Your task
Only the lines of the data holding the string "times" need to be returned.

Start of Dataset excerpt

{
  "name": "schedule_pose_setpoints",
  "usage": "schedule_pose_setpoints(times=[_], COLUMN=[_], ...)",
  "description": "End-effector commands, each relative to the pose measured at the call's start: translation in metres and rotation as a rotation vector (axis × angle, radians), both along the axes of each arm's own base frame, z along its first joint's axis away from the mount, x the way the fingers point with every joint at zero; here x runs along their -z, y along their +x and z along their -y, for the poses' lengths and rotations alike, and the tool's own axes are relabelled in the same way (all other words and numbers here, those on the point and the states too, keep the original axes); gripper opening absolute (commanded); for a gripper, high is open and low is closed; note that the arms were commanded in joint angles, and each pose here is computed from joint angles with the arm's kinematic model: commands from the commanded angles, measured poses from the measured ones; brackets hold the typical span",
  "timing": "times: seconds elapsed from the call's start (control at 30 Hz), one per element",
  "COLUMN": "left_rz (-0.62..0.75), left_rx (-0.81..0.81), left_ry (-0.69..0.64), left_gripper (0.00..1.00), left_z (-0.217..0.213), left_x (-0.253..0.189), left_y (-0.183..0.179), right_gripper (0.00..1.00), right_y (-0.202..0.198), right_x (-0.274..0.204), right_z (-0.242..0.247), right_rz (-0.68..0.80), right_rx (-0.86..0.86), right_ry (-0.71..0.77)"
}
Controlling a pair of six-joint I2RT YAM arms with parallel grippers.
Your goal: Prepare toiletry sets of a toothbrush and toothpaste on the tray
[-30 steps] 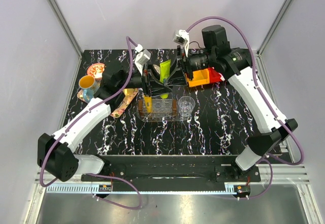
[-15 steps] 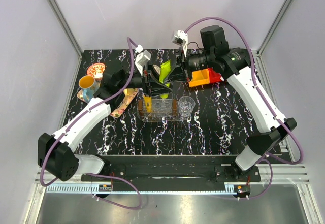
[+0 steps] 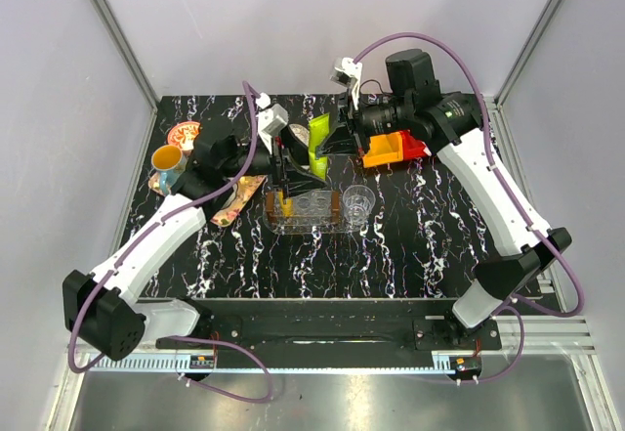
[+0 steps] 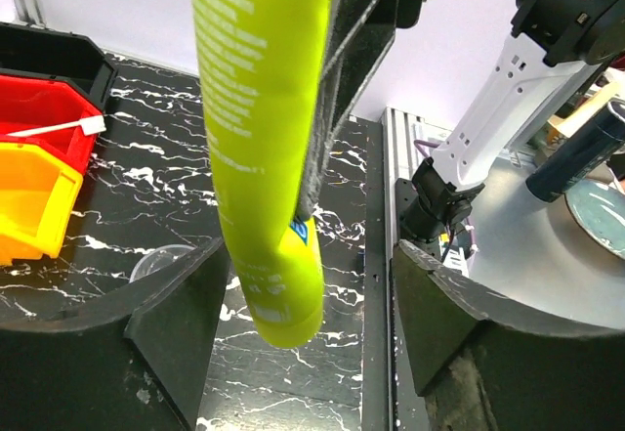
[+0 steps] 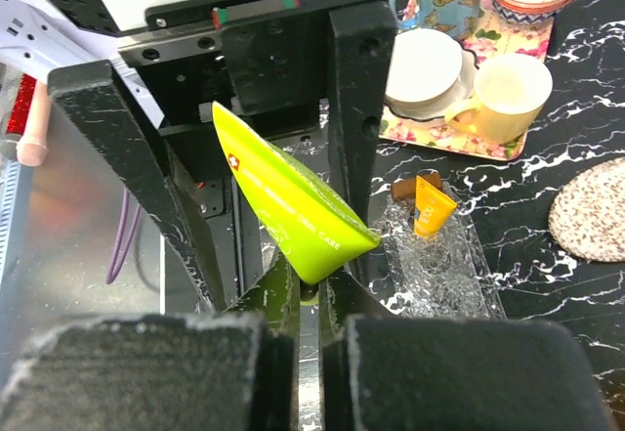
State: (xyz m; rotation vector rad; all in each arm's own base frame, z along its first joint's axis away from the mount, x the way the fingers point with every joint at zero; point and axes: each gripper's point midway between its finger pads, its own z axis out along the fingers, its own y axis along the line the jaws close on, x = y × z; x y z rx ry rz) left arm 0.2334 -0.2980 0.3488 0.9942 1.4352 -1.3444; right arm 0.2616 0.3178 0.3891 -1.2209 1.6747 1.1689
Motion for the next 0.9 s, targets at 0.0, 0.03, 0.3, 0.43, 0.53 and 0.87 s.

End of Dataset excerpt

Written response
  "usage": "schedule_pose_setpoints(times=[_], COLUMN=[_], ...)",
  "timing": "times: seconds elapsed from the call's start (control at 30 Hz), one per element",

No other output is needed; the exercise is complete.